OMG: I’m Twittering.
Matt Dickman asked via Twitter (actually I use Twitterific):
If you pay for an ad in a paper and use a quote from an employee of that paper in the ad, is there a conflict? I am conflicted.
It’s the first real Twitter that was worth responding too. Of course, I only have a handful of Twitterers on my list.
June 29th, 2007 at 3:30 pm
Mark — Glad that tweet reached you. I was sitting in Starbucks reading the NY Times and saw an ad for a book with a quote from one of the NYTimes editors promoting it. Not sure what to think about it, but it made me a little uncomfortable.
What do you think?
June 29th, 2007 at 3:39 pm
Not uncomfortable at all. Especially the NYT. Talk about walls between advertising and editorial! A good review from the NYT carries such weight, that it would be foolish not to use it.
Interesting that you would respond the way you did.
Thanks for making contact. And thanks for reading a print NEWSPAPER!
June 29th, 2007 at 4:04 pm
Have I died and gone to heaven?
First - I a blog titled plainly and clearly - the newspaper business
Second - I see a post - on vending machines - tagged…circulation
Third - I see a relevant Twitter (or tweet? while being “on” there, I’ve not figured out the cryptic terminology) that actually addresses newspapers.
I’m about to faint…call the doctor…better yet maybe I just just breath in some pressroom air
June 29th, 2007 at 7:46 pm
I guess it was the way it was done that made it weird.

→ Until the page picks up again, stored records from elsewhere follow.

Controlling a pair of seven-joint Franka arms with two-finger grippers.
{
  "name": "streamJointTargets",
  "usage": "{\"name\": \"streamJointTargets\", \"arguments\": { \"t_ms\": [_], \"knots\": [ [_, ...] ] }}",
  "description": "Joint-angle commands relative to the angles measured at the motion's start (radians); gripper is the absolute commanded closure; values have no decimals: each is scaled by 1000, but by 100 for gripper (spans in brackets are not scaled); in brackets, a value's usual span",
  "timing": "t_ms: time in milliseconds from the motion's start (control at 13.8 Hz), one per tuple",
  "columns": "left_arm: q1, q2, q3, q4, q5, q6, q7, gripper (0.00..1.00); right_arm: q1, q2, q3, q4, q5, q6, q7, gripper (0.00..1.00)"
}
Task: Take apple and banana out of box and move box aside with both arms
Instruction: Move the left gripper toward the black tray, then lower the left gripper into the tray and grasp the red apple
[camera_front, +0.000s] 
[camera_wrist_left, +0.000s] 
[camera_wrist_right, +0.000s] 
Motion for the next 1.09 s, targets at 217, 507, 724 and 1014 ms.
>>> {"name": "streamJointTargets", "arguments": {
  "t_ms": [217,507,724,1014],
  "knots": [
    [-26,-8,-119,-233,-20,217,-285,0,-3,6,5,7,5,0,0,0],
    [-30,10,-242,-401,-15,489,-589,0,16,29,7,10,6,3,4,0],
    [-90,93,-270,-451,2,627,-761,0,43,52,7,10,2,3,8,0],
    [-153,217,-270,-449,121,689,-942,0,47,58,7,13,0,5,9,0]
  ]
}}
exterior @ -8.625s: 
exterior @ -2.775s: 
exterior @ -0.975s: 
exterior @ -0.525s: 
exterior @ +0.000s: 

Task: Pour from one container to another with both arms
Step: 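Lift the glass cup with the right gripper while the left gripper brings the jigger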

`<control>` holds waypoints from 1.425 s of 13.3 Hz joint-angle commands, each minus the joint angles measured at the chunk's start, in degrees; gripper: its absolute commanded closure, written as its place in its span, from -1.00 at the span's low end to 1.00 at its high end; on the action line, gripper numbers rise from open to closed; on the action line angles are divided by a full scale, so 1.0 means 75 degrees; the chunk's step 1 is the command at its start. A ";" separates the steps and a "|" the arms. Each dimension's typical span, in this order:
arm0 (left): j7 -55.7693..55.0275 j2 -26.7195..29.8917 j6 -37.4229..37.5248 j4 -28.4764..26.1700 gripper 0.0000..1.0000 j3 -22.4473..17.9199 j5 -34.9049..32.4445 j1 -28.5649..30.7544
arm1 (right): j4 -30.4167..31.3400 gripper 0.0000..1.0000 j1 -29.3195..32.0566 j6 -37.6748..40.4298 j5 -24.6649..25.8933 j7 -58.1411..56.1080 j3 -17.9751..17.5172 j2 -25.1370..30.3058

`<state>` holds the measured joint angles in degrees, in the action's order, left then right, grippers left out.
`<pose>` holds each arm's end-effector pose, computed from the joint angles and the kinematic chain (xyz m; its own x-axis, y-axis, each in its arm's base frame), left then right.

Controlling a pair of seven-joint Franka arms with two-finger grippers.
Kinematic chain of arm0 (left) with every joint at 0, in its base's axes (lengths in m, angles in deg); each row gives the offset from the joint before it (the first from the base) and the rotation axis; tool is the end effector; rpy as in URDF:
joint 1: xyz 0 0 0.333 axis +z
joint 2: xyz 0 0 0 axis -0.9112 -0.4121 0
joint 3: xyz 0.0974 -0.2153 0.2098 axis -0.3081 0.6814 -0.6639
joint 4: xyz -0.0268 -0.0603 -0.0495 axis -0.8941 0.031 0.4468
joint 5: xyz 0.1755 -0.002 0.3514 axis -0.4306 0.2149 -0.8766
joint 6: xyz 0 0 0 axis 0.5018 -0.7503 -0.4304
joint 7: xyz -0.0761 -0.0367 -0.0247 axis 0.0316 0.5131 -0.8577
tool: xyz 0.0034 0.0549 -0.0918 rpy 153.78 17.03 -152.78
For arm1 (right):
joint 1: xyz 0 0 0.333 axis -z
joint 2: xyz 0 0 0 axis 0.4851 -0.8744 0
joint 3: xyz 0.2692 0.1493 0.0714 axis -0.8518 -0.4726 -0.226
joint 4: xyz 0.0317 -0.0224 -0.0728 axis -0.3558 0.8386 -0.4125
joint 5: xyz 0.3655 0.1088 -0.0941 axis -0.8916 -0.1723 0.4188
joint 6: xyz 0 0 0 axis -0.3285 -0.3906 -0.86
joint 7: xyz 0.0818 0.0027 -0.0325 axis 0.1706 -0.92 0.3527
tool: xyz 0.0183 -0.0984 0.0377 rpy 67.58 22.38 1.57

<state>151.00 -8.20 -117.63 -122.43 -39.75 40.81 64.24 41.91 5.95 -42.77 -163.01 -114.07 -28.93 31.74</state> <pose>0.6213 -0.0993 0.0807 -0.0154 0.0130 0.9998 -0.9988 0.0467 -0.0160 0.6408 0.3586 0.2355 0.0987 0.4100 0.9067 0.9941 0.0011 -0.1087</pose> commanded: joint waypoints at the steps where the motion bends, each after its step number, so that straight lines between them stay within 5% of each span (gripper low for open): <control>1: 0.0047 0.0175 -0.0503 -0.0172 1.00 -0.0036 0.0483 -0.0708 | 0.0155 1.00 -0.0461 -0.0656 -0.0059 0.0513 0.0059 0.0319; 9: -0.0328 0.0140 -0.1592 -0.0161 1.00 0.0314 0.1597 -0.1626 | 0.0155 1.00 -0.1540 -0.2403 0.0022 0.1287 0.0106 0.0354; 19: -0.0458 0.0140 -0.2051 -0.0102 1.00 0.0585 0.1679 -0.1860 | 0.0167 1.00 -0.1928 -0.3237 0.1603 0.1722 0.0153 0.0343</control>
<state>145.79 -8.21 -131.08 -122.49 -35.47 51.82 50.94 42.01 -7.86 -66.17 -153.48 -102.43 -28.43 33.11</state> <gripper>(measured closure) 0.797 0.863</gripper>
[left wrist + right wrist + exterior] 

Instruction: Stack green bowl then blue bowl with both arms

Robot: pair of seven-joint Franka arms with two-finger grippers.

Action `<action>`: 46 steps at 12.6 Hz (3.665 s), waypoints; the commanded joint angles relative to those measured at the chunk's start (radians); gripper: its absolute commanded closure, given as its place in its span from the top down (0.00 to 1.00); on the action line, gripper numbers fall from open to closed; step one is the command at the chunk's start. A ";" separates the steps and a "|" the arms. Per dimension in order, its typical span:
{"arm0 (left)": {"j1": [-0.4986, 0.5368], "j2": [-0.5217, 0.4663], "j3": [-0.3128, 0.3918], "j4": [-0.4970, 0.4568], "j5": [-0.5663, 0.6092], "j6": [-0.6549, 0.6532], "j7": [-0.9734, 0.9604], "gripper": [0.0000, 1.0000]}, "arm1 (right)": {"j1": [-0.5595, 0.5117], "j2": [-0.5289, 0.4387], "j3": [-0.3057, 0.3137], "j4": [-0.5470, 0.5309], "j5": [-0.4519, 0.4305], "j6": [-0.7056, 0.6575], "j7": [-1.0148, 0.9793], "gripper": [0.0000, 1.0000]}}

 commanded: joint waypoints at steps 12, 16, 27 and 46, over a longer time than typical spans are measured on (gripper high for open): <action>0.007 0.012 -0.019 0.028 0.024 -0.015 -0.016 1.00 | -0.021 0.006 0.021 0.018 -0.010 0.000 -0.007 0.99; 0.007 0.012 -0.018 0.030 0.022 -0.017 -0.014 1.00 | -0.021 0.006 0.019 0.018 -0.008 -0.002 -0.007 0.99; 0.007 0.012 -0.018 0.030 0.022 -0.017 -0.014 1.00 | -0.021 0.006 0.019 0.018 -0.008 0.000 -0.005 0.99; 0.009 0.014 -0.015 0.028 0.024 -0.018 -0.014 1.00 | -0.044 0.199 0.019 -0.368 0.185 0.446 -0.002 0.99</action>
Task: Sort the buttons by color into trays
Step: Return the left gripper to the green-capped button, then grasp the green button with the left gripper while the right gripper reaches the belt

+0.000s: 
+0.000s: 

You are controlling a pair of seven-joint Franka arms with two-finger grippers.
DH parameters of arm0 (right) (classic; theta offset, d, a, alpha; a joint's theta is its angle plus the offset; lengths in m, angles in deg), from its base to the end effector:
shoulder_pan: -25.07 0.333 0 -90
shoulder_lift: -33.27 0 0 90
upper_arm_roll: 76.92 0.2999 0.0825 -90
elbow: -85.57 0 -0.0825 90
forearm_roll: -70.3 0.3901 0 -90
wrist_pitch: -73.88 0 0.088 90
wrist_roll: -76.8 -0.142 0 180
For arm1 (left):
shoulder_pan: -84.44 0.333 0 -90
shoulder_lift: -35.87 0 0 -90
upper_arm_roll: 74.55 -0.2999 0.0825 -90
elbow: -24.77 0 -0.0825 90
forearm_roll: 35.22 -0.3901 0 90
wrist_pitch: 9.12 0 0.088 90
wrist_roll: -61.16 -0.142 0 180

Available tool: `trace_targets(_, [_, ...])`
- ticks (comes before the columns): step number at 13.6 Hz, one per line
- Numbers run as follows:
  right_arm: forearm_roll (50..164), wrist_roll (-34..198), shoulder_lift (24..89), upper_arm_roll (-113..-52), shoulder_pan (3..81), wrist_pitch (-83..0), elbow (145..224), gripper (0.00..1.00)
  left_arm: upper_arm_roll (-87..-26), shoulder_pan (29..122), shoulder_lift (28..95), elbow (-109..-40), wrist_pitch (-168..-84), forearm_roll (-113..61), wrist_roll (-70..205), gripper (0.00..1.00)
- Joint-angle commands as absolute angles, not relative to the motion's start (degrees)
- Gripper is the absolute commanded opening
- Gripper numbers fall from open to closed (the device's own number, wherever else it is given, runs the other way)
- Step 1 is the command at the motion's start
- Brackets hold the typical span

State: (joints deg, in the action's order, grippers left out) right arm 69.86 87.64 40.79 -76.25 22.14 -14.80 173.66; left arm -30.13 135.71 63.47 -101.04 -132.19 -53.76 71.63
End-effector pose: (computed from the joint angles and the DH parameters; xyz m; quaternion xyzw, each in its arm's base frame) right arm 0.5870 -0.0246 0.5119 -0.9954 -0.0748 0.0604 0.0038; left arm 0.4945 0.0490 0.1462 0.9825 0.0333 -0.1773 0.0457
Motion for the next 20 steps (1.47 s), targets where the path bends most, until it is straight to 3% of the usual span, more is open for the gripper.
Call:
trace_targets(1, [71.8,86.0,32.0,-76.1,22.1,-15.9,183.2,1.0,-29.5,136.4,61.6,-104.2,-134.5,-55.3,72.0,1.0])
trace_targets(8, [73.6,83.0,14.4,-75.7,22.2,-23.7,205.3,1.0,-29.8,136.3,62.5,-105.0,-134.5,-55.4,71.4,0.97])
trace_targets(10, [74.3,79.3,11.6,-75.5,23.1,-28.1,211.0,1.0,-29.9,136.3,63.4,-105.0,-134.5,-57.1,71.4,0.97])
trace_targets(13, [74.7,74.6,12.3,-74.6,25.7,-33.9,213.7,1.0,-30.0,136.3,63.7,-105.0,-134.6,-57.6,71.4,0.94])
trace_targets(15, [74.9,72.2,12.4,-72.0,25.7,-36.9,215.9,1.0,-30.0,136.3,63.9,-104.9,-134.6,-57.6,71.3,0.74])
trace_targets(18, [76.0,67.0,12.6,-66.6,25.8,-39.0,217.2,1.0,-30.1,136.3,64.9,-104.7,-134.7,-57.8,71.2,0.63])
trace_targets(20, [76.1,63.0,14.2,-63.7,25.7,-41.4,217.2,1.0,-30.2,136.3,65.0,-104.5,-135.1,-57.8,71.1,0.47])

This wasn’t a review by the NYTimes book review. It was a pulled quote from a columnist. Just struck me as a little odd.
I have a Google alert set up with the URL of my blog so I was pinged when you posted this. I wanted to make sure I got your opinion though as this is not my game.
Thanks for responding! It’s good to read a newspaper now and then. It’s just harder to do.
July 2nd, 2007 at 7:04 am
@Bob: LOL - careful with that pressroom air! Thanks for your comments. Yes, the tweet (thanks Matt for termnology) surprised me too.
@ Matt: if it struck you as odd, it probably is.